_Given records:_
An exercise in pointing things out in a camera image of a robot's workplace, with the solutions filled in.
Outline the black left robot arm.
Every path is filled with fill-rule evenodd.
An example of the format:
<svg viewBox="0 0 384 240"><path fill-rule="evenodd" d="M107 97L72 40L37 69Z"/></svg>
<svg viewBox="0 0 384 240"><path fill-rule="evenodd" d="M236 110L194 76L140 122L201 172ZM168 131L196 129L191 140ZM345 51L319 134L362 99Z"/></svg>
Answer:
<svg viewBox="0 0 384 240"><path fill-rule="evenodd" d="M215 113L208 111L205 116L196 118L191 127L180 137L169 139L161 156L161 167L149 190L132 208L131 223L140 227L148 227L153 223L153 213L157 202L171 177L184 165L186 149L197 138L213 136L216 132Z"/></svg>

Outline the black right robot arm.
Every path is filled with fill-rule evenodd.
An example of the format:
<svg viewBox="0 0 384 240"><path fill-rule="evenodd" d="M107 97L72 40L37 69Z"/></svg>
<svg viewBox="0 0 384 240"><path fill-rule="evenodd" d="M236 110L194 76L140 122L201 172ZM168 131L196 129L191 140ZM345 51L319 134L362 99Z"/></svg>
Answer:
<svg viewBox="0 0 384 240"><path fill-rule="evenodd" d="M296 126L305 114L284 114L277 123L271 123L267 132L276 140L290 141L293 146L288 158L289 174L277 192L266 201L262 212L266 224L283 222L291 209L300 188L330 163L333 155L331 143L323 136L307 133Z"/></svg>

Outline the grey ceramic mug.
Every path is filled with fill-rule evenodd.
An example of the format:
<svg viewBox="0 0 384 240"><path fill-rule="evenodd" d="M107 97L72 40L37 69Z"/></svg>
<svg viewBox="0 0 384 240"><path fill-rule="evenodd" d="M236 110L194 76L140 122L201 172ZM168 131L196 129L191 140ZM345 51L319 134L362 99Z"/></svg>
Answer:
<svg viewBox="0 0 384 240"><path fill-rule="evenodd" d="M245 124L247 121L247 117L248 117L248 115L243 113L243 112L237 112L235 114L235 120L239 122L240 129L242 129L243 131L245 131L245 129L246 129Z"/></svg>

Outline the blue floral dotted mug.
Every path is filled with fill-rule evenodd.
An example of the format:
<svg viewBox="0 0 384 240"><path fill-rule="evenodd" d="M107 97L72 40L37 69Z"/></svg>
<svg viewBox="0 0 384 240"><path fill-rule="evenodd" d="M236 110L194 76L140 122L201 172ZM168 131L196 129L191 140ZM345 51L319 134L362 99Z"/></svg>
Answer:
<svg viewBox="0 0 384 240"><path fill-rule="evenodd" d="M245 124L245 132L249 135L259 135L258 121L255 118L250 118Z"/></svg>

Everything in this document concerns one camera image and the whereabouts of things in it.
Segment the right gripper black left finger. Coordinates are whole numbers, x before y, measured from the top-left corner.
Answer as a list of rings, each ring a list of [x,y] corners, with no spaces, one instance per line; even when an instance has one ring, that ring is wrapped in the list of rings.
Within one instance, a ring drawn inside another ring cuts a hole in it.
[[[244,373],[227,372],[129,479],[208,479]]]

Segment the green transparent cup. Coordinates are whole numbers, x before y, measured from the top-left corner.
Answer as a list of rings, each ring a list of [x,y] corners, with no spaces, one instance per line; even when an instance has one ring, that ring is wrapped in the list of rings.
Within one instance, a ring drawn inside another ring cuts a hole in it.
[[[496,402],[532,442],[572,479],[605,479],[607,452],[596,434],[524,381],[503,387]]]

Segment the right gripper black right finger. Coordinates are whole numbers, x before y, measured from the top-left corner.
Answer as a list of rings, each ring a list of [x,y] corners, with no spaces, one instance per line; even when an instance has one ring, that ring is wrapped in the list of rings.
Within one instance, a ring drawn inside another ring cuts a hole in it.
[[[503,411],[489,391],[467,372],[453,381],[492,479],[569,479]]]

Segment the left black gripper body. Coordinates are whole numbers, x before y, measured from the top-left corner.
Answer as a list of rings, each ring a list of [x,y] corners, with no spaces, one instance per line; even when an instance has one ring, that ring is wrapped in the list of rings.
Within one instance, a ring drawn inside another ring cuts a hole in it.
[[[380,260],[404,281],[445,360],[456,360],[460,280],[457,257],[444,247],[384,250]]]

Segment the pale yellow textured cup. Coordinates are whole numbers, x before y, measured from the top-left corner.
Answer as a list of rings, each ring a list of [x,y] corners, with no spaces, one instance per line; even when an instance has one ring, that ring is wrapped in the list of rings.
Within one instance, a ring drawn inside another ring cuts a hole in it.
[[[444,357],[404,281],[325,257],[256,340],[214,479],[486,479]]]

_Exercise:_ The answer is each line in which the word "camera" occurs, copied from the material above.

_Finished task:_
An exercise in pointing things out in a camera image of a robot's workplace, with the solutions filled in.
Everything in this document concerns one camera image and the whereabouts of things in it.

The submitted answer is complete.